I am trying to parallelize the following nested DO loop structure (the first code below) using 'Collapse' directive in OpenACC. The variable 'nbl' present in the outermost loop is present in the other DO loops, so there is dependency. Thanks to the compiler its showing an error in advance. So I had to compromise and construct 'collapse' directive only to the remaining four inner most loops.
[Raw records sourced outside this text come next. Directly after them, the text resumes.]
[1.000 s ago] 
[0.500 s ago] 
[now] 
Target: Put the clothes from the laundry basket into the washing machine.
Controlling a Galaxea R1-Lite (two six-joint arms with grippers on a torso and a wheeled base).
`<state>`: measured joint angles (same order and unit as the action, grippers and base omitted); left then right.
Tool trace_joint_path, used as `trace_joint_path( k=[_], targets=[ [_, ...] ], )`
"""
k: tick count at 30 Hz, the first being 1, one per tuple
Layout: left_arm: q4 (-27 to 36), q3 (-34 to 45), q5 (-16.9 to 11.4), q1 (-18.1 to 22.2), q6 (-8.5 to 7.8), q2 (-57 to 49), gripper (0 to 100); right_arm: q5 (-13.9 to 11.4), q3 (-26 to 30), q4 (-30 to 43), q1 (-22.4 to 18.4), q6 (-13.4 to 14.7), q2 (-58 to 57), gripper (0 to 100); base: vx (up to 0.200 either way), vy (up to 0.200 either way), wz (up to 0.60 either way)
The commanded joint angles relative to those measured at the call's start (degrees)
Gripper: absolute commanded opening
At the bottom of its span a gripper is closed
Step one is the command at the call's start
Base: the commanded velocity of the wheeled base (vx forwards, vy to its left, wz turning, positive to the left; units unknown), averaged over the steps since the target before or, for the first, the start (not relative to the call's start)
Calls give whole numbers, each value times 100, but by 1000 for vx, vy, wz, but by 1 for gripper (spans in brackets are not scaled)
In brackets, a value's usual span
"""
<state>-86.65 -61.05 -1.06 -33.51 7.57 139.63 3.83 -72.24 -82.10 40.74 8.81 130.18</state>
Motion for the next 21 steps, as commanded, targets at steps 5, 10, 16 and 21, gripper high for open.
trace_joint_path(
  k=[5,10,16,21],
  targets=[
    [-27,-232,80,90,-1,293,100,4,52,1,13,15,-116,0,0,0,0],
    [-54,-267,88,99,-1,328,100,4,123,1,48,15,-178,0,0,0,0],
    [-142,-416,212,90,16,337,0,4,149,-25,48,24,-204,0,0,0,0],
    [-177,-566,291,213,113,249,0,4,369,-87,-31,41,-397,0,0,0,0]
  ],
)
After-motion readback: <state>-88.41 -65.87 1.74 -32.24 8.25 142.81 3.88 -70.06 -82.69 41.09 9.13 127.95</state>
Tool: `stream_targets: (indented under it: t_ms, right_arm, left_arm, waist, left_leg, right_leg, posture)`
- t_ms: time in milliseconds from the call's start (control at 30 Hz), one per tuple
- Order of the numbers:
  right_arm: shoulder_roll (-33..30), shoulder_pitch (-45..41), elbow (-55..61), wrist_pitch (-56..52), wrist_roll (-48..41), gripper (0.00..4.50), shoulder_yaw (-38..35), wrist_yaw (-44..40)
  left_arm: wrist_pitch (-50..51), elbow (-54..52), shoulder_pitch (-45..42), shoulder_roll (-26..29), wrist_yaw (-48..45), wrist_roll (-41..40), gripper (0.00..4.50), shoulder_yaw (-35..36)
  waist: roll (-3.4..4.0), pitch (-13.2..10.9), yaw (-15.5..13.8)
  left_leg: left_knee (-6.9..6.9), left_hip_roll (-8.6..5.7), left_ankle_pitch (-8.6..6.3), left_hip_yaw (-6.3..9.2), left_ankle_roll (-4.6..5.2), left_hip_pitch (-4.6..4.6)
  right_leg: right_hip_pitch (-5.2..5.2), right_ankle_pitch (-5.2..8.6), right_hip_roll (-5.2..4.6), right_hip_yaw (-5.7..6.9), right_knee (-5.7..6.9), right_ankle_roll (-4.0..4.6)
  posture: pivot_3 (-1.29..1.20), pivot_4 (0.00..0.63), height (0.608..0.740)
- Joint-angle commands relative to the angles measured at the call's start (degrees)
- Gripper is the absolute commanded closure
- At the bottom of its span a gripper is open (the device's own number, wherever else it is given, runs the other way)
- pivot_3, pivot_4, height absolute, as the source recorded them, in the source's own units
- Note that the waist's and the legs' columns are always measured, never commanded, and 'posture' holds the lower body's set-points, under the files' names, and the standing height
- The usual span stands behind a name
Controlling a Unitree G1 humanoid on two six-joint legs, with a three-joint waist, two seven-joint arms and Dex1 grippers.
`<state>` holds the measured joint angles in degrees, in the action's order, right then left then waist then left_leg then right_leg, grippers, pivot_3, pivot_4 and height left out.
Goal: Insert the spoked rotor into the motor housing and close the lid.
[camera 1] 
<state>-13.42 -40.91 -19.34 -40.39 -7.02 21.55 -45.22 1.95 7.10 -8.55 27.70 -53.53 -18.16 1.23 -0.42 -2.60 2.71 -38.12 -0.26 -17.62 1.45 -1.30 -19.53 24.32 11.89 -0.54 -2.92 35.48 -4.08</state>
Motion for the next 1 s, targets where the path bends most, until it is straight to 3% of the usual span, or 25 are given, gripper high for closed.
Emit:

Is there a way to parallelize this loop to get maximum performance by utilizing the parallelism of "nbl = 1,nblocks" as well?
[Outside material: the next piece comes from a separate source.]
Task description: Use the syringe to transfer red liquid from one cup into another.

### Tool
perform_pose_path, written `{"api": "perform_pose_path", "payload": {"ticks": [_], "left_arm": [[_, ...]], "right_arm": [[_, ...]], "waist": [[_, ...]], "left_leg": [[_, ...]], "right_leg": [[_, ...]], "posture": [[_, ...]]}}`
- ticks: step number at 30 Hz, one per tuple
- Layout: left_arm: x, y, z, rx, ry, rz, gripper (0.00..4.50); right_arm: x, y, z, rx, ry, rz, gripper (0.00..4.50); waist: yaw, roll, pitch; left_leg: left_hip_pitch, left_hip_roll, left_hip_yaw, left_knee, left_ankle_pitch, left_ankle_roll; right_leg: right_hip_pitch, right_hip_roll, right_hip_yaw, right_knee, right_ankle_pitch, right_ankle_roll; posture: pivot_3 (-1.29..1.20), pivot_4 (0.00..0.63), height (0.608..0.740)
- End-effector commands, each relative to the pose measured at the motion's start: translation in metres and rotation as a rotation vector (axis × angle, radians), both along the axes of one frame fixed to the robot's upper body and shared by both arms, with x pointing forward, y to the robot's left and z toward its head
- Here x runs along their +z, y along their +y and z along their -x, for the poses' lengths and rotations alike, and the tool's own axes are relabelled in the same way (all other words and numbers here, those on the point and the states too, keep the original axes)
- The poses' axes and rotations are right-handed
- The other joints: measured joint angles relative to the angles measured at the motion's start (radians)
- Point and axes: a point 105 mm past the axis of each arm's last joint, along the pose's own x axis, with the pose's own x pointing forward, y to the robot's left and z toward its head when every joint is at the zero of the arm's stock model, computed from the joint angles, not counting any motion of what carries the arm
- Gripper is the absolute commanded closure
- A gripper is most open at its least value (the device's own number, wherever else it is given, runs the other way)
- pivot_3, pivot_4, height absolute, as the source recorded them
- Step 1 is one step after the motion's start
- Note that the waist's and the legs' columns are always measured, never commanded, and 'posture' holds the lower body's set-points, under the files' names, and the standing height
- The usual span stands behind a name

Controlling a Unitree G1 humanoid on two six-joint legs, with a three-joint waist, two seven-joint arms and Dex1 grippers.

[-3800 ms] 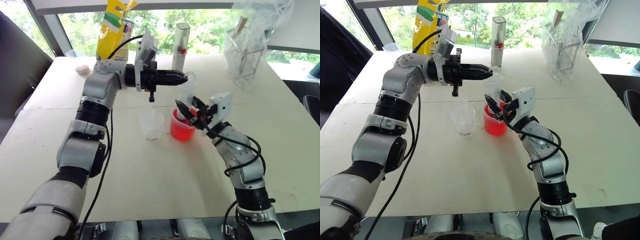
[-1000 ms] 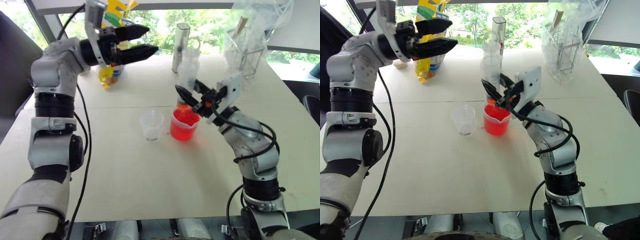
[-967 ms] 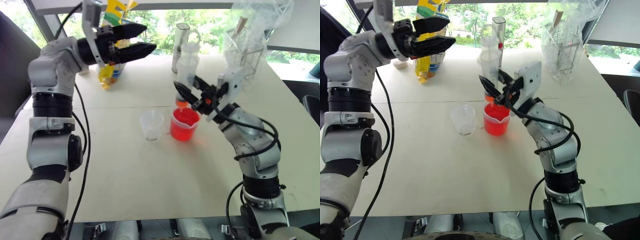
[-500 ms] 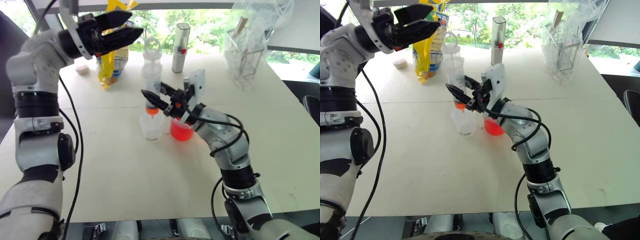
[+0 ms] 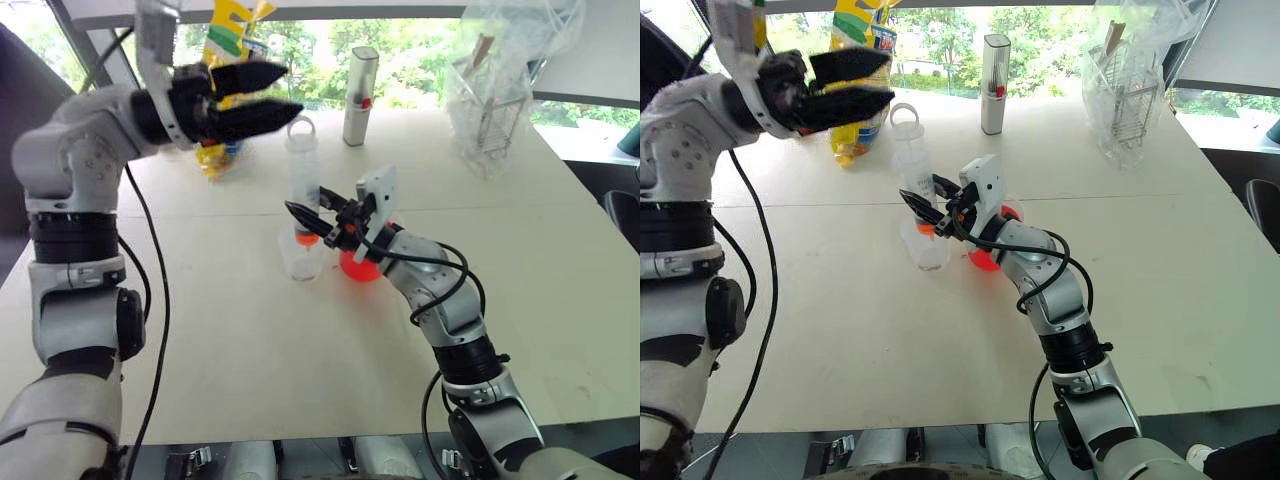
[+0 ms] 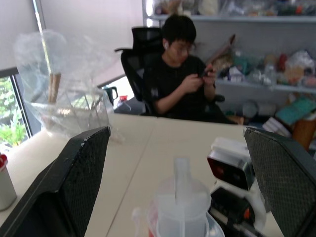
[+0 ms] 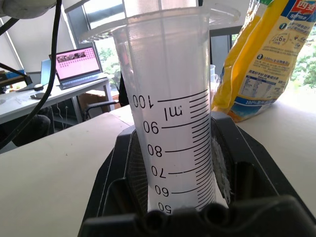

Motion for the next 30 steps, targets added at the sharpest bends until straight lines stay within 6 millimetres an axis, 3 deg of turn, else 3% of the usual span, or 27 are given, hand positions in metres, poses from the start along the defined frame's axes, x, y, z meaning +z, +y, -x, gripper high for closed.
{"api": "perform_pose_path", "payload": {"ticks": [1, 5, 8, 15, 30], "left_arm": [[0.004, -0.001, 0.002, 0.018, -0.057, -0.020, 0.06], [0.002, -0.001, -0.001, 0.019, -0.054, -0.011, 0.06], [0.003, -0.002, -0.003, 0.023, -0.054, 0.002, 0.85], [-0.003, -0.005, -0.001, -0.002, -0.038, -0.011, 4.37], [-0.036, -0.009, 0.004, -0.021, 0.015, -0.117, 4.45]], "right_arm": [[0.012, 0.002, 0.005, 0.012, -0.053, -0.027, 3.09], [0.011, 0.002, 0.005, 0.012, -0.053, -0.024, 3.09], [0.011, 0.002, 0.005, 0.013, -0.054, -0.020, 3.09], [0.011, 0.002, 0.005, 0.009, -0.056, -0.017, 3.09], [0.039, 0.003, 0.008, 0.015, -0.111, -0.056, 3.09]], "waist": [[0.001, 0.000, 0.000], [0.001, 0.000, 0.000], [0.001, 0.000, 0.000], [0.000, 0.000, 0.000], [0.001, 0.000, 0.000]], "left_leg": [[0.000, 0.000, 0.000, 0.000, 0.000, 0.000], [0.000, 0.000, 0.000, 0.000, 0.000, 0.000], [0.000, 0.000, 0.000, 0.000, 0.000, 0.000], [0.000, -0.001, 0.000, 0.000, 0.000, 0.000], [0.000, 0.000, 0.000, 0.000, 0.000, 0.000]], "right_leg": [[0.000, 0.000, 0.000, 0.000, 0.000, 0.000], [0.000, 0.000, 0.000, 0.000, 0.000, 0.000], [0.000, 0.000, 0.000, 0.000, 0.000, 0.000], [0.000, 0.001, 0.000, 0.000, 0.000, 0.000], [0.000, 0.000, 0.000, 0.000, 0.000, 0.000]], "posture": [[0.00, 0.150, 0.739], [0.00, 0.150, 0.739], [0.00, 0.150, 0.739], [0.00, 0.150, 0.739], [0.00, 0.150, 0.739]]}}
Compiler: pgfortran Flags: -acc -fast -ta=tesla:managed -Minfo=accel
Code that's giving error due to data dependency between outer most DO loop and other inner DO loops:
!$acc parallel loop collapse(5)
DO nbl = 1,nblocks
DO n_prim = 1,nprims
DO k = 1, NK(nbl)
DO j = 1, NJ(nbl)
DO i = 1, NI(nbl)
Px(i,j,k,nbl,n_prim) = i*j + Cx(i,j,k,nbl,1)*Cx(i,j,k,nbl,5) + Cx(i,j,k,nbl,2)
ENDDO
ENDDO
ENDDO
ENDDO
ENDDO
!$acc end parallel loop
Compromised working code with lesser parllelism:
DO nbl = 1,nblocks
!$acc parallel loop collapse(4)
DO n_prim = 1,nprims
DO k = 1, NK(nbl)
DO j = 1, NJ(nbl)
DO i = 1, NI(nbl)
Px(i,j,k,nbl,n_prim) = i*j + Cx(i,j,k,nbl,1)*Cx(i,j,k,nbl,5) + Cx(i,j,k,nbl,2)
ENDDO
ENDDO
ENDDO
ENDDO
!$acc end parallel loop
ENDDO
Thanks!
The dependency is with the array look-ups for the upper bounds of the loops. In order to collapse loops, the iteration count of the loop must be known before entering, but here the count is variable.
Try something like the following and split the parallelism into two levels:
!$acc parallel loop collapse(2)
DO nbl = 1,nblocks
DO n_prim = 1,nprims
!$acc loop collapse(3)
DO k = 1, NK(nbl)
DO j = 1, NJ(nbl)
DO i = 1, NI(nbl)